> Your instructions
Exclude the pictures and repeat all of the data exactly.

> Dataset entries
++++++++
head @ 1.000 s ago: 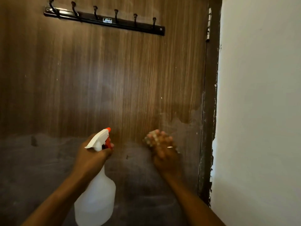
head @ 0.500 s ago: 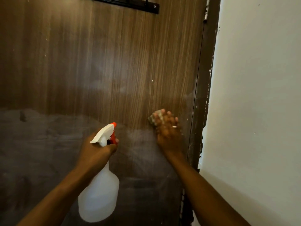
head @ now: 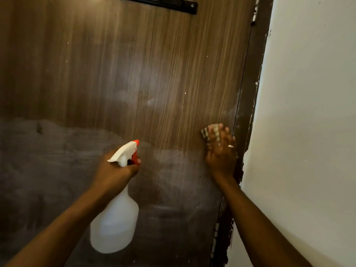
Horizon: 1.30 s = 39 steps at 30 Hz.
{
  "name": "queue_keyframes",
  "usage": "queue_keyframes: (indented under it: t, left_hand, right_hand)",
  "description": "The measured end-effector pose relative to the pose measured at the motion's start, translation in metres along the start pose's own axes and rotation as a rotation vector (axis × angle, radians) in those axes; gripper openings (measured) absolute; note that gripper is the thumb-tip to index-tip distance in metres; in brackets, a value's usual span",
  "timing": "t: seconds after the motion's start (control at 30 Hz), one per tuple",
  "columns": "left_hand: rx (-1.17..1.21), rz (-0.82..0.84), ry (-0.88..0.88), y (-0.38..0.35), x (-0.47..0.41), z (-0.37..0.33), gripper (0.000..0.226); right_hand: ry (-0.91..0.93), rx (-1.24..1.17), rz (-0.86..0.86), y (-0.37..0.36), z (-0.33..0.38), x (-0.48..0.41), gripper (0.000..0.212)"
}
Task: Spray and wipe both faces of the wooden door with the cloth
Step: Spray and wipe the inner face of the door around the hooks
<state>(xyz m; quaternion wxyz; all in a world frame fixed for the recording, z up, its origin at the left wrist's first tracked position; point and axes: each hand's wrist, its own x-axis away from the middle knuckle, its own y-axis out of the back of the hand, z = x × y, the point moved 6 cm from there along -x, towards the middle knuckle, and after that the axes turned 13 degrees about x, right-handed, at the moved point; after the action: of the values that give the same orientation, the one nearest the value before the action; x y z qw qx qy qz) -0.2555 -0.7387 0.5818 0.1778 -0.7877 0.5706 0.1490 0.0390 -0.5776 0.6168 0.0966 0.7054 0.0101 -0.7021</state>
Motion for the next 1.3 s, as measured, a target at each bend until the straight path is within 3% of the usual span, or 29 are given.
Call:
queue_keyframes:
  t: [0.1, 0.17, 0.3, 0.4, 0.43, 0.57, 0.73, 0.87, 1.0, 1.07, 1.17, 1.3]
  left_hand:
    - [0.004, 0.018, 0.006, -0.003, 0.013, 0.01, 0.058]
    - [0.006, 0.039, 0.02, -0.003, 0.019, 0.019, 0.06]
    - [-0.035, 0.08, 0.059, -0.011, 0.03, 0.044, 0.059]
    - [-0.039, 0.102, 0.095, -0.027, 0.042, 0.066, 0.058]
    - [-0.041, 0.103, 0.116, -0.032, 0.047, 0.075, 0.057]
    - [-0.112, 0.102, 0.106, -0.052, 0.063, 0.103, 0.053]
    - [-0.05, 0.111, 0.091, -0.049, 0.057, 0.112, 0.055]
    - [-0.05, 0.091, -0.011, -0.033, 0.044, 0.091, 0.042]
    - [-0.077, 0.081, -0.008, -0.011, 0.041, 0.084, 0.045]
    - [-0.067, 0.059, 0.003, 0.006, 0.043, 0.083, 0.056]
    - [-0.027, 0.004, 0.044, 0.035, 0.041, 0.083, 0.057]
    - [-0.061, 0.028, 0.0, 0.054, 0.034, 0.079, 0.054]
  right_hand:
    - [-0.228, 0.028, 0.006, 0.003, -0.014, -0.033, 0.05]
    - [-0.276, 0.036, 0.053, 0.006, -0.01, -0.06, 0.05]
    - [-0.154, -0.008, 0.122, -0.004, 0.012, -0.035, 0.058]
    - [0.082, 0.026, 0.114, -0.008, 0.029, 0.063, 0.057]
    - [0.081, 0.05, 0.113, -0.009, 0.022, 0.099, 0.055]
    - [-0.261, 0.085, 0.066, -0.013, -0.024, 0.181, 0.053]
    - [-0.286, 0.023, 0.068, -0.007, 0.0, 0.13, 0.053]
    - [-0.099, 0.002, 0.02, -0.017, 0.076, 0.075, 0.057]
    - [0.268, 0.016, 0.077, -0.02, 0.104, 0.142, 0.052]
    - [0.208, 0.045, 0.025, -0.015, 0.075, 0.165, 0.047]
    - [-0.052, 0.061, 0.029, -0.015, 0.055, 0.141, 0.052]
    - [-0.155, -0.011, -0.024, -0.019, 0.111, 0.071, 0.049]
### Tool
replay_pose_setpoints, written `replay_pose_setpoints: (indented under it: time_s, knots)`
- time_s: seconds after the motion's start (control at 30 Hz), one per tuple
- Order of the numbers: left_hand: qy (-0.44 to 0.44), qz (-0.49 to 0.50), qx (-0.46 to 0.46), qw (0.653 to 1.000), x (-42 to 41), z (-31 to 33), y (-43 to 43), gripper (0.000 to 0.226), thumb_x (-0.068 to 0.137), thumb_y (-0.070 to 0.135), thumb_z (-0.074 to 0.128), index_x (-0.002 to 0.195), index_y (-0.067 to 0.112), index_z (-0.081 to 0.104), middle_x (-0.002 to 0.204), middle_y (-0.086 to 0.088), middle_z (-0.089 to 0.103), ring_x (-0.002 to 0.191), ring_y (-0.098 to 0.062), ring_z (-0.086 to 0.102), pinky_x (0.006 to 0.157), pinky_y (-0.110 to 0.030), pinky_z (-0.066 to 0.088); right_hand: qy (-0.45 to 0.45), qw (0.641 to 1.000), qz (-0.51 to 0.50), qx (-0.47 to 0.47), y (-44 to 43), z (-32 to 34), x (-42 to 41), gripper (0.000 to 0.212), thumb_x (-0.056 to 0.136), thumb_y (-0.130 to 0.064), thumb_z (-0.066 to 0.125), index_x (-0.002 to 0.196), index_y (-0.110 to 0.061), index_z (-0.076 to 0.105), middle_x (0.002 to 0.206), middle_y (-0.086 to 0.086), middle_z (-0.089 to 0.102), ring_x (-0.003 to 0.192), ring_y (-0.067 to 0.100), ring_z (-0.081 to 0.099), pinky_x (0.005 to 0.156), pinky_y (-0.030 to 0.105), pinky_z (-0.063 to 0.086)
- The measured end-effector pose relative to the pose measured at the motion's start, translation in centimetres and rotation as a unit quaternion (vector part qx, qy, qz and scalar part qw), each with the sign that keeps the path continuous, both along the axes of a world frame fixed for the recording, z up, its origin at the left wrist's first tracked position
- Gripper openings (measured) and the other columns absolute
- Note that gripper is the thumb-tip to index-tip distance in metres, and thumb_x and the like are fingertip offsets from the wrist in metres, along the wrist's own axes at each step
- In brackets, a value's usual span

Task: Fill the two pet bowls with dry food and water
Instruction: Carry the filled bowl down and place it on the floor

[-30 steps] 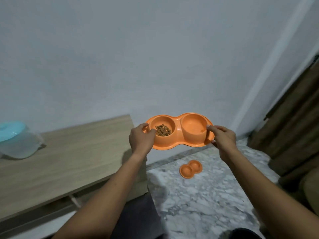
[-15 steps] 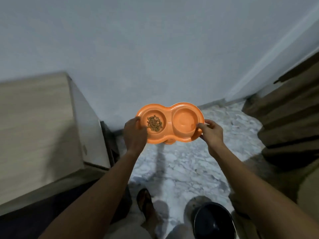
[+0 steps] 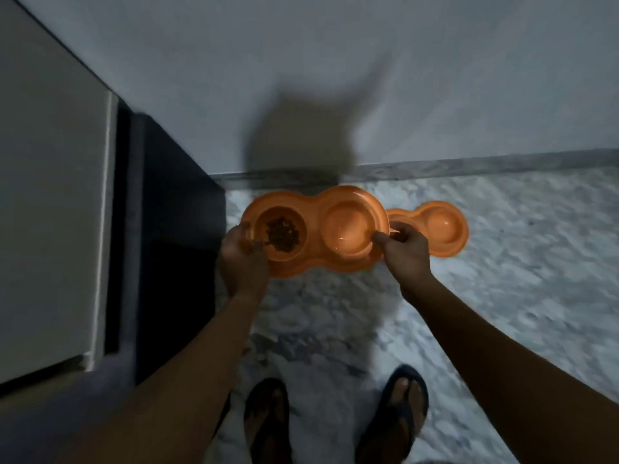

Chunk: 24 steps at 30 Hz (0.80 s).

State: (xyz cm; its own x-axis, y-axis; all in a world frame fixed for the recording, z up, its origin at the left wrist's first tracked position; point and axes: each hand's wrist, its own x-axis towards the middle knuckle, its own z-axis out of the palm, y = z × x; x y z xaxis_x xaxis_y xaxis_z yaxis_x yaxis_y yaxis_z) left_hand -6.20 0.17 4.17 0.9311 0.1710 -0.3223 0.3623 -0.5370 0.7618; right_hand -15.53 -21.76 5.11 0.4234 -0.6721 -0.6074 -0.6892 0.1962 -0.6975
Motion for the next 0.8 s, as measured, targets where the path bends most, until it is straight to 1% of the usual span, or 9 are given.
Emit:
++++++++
> Answer space
head @ 1.000 s ago: 
head @ 0.500 s ago: 
head @ now: 
Horizon: 1.30 s = 39 steps at 30 Hz.
{
  "name": "queue_keyframes",
  "usage": "queue_keyframes: (indented under it: t, left_hand, right_hand)",
  "description": "The measured end-effector pose relative to the pose measured at the motion's start, translation in metres along the start pose's own axes and rotation as a rotation vector (axis × angle, radians) in those axes; gripper openings (measured) absolute; note that gripper is the thumb-tip to index-tip distance in metres; in brackets, a value's usual span",
  "timing": "t: seconds after the motion's start (control at 30 Hz), one per tuple",
  "columns": "left_hand: rx (-1.17..1.21), rz (-0.82..0.84), ry (-0.88..0.88), y (-0.38..0.35), x (-0.47..0.41), z (-0.37..0.33), gripper (0.000..0.226); right_hand: ry (-0.91..0.93), rx (-1.24..1.17), rz (-0.86..0.86), y (-0.37..0.36), z (-0.33..0.38), x (-0.48..0.41), gripper (0.000..0.212)"
}
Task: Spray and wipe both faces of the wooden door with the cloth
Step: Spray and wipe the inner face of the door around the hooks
<state>(xyz m; quaternion wxyz; all in a world frame fixed for the recording, z up, its origin at the left wrist's first tracked position; point and axes: each hand's wrist, its own x-axis away from the middle knuckle, its own y-axis out of the back of the hand, z = x × y, the point moved 6 cm from there along -x, towards the middle knuckle, and after that the axes turned 13 degrees about x, right-handed, at the moved point; after the action: of the values that give the same orientation, the one nearest the value before the action; x y z qw qx qy qz) -0.2555 -0.7387 0.5818 0.1778 -0.7877 0.5706 0.1490 0.0390 -0.5776 0.6168 0.0966 0.7054 0.0101 -0.7021</state>
Motion for the next 1.3 s, as measured, a target at each bend until the straight path is within 3% of the usual span, or 29 are given.
Call:
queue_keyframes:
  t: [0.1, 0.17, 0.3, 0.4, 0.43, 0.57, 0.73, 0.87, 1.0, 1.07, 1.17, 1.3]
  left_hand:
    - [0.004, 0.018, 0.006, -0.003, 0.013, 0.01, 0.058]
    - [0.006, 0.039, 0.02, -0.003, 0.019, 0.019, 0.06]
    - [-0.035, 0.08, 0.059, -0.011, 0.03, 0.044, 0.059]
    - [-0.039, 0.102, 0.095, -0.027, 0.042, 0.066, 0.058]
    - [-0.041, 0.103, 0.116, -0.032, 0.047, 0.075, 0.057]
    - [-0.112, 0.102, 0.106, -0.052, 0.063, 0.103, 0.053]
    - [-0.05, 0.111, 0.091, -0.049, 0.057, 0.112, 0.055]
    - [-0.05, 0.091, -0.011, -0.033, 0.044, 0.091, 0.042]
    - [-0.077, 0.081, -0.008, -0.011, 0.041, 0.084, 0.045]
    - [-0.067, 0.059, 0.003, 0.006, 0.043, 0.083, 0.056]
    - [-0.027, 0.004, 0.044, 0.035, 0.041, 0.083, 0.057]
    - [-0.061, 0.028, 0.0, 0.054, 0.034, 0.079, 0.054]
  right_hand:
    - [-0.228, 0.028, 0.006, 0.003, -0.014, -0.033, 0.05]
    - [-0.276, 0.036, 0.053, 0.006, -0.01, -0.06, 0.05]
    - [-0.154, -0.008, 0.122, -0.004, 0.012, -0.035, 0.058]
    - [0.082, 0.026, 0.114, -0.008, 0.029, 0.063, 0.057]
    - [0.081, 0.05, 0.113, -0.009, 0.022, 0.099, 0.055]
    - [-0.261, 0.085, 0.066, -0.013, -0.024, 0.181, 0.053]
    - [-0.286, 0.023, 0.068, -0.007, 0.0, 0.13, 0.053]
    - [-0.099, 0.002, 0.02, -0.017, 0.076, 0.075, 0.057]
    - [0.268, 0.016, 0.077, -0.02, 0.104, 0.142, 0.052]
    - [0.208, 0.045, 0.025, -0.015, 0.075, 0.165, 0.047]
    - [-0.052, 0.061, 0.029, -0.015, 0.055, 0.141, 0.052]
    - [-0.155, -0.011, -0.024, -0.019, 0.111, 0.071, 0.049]
### Tool
replay_pose_setpoints, written `replay_pose_setpoints: (indented under it: time_s, knots)`
- time_s: seconds after the motion's start (control at 30 Hz), one per tuple
- Order of the numbers: left_hand: qy (-0.44 to 0.44), qz (-0.49 to 0.50), qx (-0.46 to 0.46), qw (0.653 to 1.000), x (-42 to 41), z (-31 to 33), y (-43 to 43), gripper (0.000 to 0.226), thumb_x (-0.068 to 0.137), thumb_y (-0.070 to 0.135), thumb_z (-0.074 to 0.128), index_x (-0.002 to 0.195), index_y (-0.067 to 0.112), index_z (-0.081 to 0.104), middle_x (-0.002 to 0.204), middle_y (-0.086 to 0.088), middle_z (-0.089 to 0.103), ring_x (-0.002 to 0.191), ring_y (-0.098 to 0.062), ring_z (-0.086 to 0.102), pinky_x (0.006 to 0.157), pinky_y (-0.110 to 0.030), pinky_z (-0.066 to 0.088); right_hand: qy (-0.45 to 0.45), qw (0.641 to 1.000), qz (-0.51 to 0.50), qx (-0.47 to 0.47), y (-44 to 43), z (-32 to 34), x (-42 to 41), gripper (0.000 to 0.212), thumb_x (-0.056 to 0.136), thumb_y (-0.130 to 0.064), thumb_z (-0.066 to 0.125), index_x (-0.002 to 0.196), index_y (-0.110 to 0.061), index_z (-0.076 to 0.105), middle_x (0.002 to 0.206), middle_y (-0.086 to 0.086), middle_z (-0.089 to 0.102), ring_x (-0.003 to 0.192), ring_y (-0.067 to 0.100), ring_z (-0.081 to 0.099), pinky_x (0.005 to 0.156), pinky_y (-0.030 to 0.105), pinky_z (-0.063 to 0.086)
- The measured end-effector pose relative to the pose measured at the motion's start, translation in centimetres and rotation as a unit quaternion (vector part qx, qy, qz and scalar part qw), each with the sign that keeps the path continuous, both along the axes of a world frame fixed for the recording, z up, its origin at the left wrist's first tracked position
- Gripper openings (measured) and the other columns absolute
- Note that gripper is the thumb-tip to index-tip distance in metres, and thumb_x and the like are fingertip offsets from the wrist in metres, along the wrist's own axes at each step
- In brackets, a value's usual span

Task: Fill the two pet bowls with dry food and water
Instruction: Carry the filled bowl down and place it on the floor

[-30 steps] 
[-15 steps] 
[+0 steps] 

Chunk: 24 steps at 30 Hz (0.80 s).

State: (xyz cm; its own x-axis, y-axis; all in a world frame fixed for the recording, z up, its origin at the left wrist's first tracked position; point and axes: each hand's wrist, its own x-axis towards the middle knuckle, its own z-axis out of the palm, y = z × x; x y z xaxis_x xaxis_y xaxis_z yaxis_x yaxis_y yaxis_z) left_hand -6.20 0.17 4.17 0.9311 0.1710 -0.3223 0.3623 -0.5370 0.7618; right_hand -15.53 -21.76 5.11 0.4234 -0.6721 -0.6074 -0.6892 0.1962 -0.6975
Motion for the next 0.8 s, as measured, targets where the path bends most, until it is straight to 1% of the usual span, or 9 are given.
Emit:

The answer is complete, and the exercise is done.